■ Required work: Retype every entry below without any change.

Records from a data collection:
* * * * * * *
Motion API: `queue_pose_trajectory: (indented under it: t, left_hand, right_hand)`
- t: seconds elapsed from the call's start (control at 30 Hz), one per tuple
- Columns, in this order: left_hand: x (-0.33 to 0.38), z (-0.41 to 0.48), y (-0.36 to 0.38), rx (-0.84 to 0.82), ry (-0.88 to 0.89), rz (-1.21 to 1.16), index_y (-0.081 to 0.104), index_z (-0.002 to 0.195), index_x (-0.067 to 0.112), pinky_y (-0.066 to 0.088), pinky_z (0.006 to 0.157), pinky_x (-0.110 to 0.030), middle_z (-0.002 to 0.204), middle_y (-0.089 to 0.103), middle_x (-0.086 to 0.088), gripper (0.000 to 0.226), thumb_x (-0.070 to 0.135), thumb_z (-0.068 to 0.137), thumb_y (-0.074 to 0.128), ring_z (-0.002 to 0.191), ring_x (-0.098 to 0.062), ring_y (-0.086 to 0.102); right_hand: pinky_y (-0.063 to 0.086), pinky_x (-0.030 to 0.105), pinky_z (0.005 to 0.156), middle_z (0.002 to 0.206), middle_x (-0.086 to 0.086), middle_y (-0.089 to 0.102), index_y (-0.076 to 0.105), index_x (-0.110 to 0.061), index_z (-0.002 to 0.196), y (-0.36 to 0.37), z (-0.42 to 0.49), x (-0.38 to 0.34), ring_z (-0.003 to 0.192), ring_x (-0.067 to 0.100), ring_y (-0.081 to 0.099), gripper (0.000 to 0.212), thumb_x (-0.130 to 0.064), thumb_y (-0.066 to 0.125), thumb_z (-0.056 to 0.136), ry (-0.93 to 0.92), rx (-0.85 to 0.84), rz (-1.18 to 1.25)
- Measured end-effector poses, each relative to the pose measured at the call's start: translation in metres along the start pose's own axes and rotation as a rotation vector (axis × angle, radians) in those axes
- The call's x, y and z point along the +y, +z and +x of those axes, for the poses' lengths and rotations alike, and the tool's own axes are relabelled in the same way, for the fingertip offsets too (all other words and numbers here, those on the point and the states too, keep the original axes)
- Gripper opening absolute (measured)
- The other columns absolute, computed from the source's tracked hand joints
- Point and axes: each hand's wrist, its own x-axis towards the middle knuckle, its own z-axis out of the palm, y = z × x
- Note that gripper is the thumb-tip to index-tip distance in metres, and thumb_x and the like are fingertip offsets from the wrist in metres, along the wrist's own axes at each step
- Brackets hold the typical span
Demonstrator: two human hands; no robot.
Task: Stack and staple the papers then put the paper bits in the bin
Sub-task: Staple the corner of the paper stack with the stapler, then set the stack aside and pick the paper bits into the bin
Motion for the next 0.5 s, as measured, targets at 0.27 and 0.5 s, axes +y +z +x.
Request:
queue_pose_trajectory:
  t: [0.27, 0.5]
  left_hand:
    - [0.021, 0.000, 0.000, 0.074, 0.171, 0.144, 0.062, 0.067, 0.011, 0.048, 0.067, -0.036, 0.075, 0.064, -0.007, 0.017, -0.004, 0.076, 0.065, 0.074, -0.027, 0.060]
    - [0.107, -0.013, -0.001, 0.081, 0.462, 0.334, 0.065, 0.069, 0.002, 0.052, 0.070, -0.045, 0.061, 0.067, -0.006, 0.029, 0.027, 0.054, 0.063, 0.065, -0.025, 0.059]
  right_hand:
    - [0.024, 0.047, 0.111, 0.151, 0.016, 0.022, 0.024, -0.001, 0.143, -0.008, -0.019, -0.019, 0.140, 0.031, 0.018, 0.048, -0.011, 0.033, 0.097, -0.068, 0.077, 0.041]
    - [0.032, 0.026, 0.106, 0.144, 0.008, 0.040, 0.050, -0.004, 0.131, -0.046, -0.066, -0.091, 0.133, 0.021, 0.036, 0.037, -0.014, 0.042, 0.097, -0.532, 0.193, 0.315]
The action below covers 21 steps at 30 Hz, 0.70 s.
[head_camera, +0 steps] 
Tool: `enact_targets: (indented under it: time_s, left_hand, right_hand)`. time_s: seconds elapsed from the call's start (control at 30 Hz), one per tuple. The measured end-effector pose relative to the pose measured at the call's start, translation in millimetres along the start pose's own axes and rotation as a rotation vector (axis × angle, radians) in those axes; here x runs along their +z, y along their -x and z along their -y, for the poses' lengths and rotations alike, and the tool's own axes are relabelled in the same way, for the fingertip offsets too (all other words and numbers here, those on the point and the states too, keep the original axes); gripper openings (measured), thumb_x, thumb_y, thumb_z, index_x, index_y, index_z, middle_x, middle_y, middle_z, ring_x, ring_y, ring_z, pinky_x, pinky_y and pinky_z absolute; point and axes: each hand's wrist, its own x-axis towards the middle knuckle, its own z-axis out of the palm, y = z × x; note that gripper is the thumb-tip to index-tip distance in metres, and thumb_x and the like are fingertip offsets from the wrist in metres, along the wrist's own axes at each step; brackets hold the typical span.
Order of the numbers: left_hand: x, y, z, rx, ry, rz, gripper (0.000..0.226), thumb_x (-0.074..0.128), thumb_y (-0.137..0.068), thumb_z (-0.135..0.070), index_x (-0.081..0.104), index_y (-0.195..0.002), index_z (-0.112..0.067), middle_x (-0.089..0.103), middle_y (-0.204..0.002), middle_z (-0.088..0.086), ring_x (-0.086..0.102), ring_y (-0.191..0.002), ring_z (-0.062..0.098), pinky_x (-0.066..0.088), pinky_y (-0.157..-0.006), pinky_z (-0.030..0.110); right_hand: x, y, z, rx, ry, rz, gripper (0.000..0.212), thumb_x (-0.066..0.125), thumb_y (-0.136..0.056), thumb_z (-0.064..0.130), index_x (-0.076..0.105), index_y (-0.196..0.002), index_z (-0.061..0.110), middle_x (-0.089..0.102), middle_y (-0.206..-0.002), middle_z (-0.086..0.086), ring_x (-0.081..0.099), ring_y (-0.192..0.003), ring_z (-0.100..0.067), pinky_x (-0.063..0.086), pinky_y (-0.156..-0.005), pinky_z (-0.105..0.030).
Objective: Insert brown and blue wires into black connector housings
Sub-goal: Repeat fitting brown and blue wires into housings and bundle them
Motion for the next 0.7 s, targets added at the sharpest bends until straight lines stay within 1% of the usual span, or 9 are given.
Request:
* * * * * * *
■ Task answer:
Motion API: `queue_pose_trajectory: (indented under it: t, left_hand, right_hand)`
- t: seconds elapsed from the call's start (control at 30 Hz), one per tuple
- Columns, in this order: left_hand: x (-0.33 to 0.38), z (-0.41 to 0.48), y (-0.36 to 0.38), rx (-0.84 to 0.82), ry (-0.88 to 0.89), rz (-1.21 to 1.16), index_y (-0.081 to 0.104), index_z (-0.002 to 0.195), index_x (-0.067 to 0.112), pinky_y (-0.066 to 0.088), pinky_z (0.006 to 0.157), pinky_x (-0.110 to 0.030), middle_z (-0.002 to 0.204), middle_y (-0.089 to 0.103), middle_x (-0.086 to 0.088), gripper (0.000 to 0.226), thumb_x (-0.070 to 0.135), thumb_z (-0.068 to 0.137), thumb_y (-0.074 to 0.128), ring_z (-0.002 to 0.191), ring_x (-0.098 to 0.062), ring_y (-0.086 to 0.102); right_hand: pinky_y (-0.063 to 0.086), pinky_x (-0.030 to 0.105), pinky_z (0.005 to 0.156), middle_z (0.002 to 0.206), middle_x (-0.086 to 0.086), middle_y (-0.089 to 0.102), index_y (-0.076 to 0.105), index_x (-0.110 to 0.061), index_z (-0.002 to 0.196), y (-0.36 to 0.37), z (-0.42 to 0.49), x (-0.38 to 0.34), ring_z (-0.003 to 0.192), ring_x (-0.067 to 0.100), ring_y (-0.081 to 0.099), gripper (0.000 to 0.212), thumb_x (-0.130 to 0.064), thumb_y (-0.066 to 0.125), thumb_z (-0.056 to 0.136), ry (-0.93 to 0.92), rx (-0.85 to 0.84), rz (-1.18 to 1.25)
- Measured end-effector poses, each relative to the pose measured at the call's start: translation in metres along the start pose's own axes and rotation as a rotation vector (axis × angle, radians) in those axes
- The call's x, y and z point along the +y, +z and +x of those axes, for the poses' lengths and rotations alike, and the tool's own axes are relabelled in the same way, for the fingertip offsets too (all other words and numbers here, those on the point and the states too, keep the original axes)
- Gripper opening absolute (measured)
- The other columns absolute, computed from the source's tracked hand joints
- Point and axes: each hand's wrist, its own x-axis towards the middle knuckle, its own z-axis out of the palm, y = z × x
- Note that gripper is the thumb-tip to index-tip distance in metres, and thumb_x and the like are fingertip offsets from the wrist in metres, along the wrist's own axes at each step
- Brackets hold the typical span
Demonstrator: two human hands; no robot.
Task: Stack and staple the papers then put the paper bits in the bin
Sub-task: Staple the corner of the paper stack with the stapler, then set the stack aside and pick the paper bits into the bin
Motion for the next 0.5 s, as measured, targets at 0.27 and 0.5 s, axes +y +z +x.
Request:
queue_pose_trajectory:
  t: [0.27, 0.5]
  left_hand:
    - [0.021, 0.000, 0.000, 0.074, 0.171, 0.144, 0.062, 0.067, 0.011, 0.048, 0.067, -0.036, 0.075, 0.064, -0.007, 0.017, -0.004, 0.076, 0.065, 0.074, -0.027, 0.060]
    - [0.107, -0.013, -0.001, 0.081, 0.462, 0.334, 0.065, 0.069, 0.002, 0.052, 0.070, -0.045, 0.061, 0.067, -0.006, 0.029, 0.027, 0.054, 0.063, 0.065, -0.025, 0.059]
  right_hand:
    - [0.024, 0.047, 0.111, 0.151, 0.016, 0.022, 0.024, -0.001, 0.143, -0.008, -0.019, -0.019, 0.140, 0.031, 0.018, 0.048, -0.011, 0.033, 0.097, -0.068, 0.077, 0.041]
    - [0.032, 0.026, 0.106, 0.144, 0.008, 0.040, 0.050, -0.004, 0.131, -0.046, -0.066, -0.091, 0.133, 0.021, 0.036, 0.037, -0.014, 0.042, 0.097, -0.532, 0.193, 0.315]
The action below covers 21 steps at 30 Hz, 0.70 s.
[head_camera, +0 steps] 
Tool: `enact_targets: (indented under it: time_s, left_hand, right_hand)`. time_s: seconds elapsed from the call's start (control at 30 Hz), one per tuple. The measured end-effector pose relative to the pose measured at the call's start, translation in millimetres along the start pose's own axes and rotation as a rotation vector (axis × angle, radians) in those axes; here x runs along their +z, y along their -x and z along their -y, for the poses' lengths and rotations alike, and the tool's own axes are relabelled in the same way, for the fingertip offsets too (all other words and numbers here, those on the point and the states too, keep the original axes); gripper openings (measured), thumb_x, thumb_y, thumb_z, index_x, index_y, index_z, middle_x, middle_y, middle_z, ring_x, ring_y, ring_z, pinky_x, pinky_y and pinky_z absolute; point and axes: each hand's wrist, its own x-axis towards the middle knuckle, its own z-axis out of the palm, y = z × x; note that gripper is the thumb-tip to index-tip distance in metres, and thumb_x and the like are fingertip offsets from the wrist in metres, along the wrist's own axes at each step; brackets hold the typical span.
Order of the numbers: left_hand: x, y, z, rx, ry, rz, gripper (0.000..0.226), thumb_x (-0.074..0.128), thumb_y (-0.137..0.068), thumb_z (-0.135..0.070), index_x (-0.081..0.104), index_y (-0.195..0.002), index_z (-0.112..0.067), middle_x (-0.089..0.103), middle_y (-0.204..0.002), middle_z (-0.088..0.086), ring_x (-0.086..0.102), ring_y (-0.191..0.002), ring_z (-0.062..0.098), pinky_x (-0.066..0.088), pinky_y (-0.157..-0.006), pinky_z (-0.030..0.110); right_hand: x, y, z, rx, ry, rz, gripper (0.000..0.212), thumb_x (-0.066..0.125), thumb_y (-0.136..0.056), thumb_z (-0.064..0.130), index_x (-0.076..0.105), index_y (-0.196..0.002), index_z (-0.061..0.110), middle_x (-0.089..0.102), middle_y (-0.206..-0.002), middle_z (-0.086..0.086), ring_x (-0.081..0.099), ring_y (-0.192..0.003), ring_z (-0.100..0.067), pinky_x (-0.063..0.086), pinky_y (-0.156..-0.005), pinky_z (-0.105..0.030).
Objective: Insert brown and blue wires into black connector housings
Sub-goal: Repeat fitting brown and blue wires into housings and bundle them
Motion for the next 0.7 s, targets added at the sharpest bends until straight lines stay within 1% of the usual span, or 9 are given.
Request:

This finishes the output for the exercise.